__Task to complete__.
Only a number is required: how many lines of the material contain the word "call"?
+++
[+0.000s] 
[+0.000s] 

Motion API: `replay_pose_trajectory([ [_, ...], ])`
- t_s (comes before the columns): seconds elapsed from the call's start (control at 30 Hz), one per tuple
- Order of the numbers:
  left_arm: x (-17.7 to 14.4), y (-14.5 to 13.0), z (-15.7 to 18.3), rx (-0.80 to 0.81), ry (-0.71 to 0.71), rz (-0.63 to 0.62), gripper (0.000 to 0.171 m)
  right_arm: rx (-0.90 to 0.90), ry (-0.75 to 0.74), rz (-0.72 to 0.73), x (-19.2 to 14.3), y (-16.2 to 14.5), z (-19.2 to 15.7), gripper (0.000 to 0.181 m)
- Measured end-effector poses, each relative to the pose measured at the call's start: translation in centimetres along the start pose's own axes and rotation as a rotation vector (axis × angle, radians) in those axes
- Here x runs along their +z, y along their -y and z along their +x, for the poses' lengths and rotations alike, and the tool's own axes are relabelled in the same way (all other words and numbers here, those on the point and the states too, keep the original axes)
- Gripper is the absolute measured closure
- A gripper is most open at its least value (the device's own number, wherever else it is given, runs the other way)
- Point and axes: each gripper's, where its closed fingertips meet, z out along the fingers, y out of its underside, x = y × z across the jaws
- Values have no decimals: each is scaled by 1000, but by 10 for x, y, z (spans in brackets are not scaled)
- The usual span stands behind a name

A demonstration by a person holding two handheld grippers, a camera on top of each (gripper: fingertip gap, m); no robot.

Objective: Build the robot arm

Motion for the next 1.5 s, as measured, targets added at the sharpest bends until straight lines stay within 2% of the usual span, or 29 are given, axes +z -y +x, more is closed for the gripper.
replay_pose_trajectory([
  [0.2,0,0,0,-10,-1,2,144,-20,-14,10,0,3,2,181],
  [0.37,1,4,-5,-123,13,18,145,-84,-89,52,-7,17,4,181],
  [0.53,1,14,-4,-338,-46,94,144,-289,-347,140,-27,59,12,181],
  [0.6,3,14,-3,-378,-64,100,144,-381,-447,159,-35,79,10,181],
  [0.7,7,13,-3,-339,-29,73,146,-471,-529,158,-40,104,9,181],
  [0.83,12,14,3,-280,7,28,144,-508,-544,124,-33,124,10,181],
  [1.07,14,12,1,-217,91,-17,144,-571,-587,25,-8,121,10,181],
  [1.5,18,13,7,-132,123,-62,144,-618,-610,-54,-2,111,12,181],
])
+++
__Answer section__.
2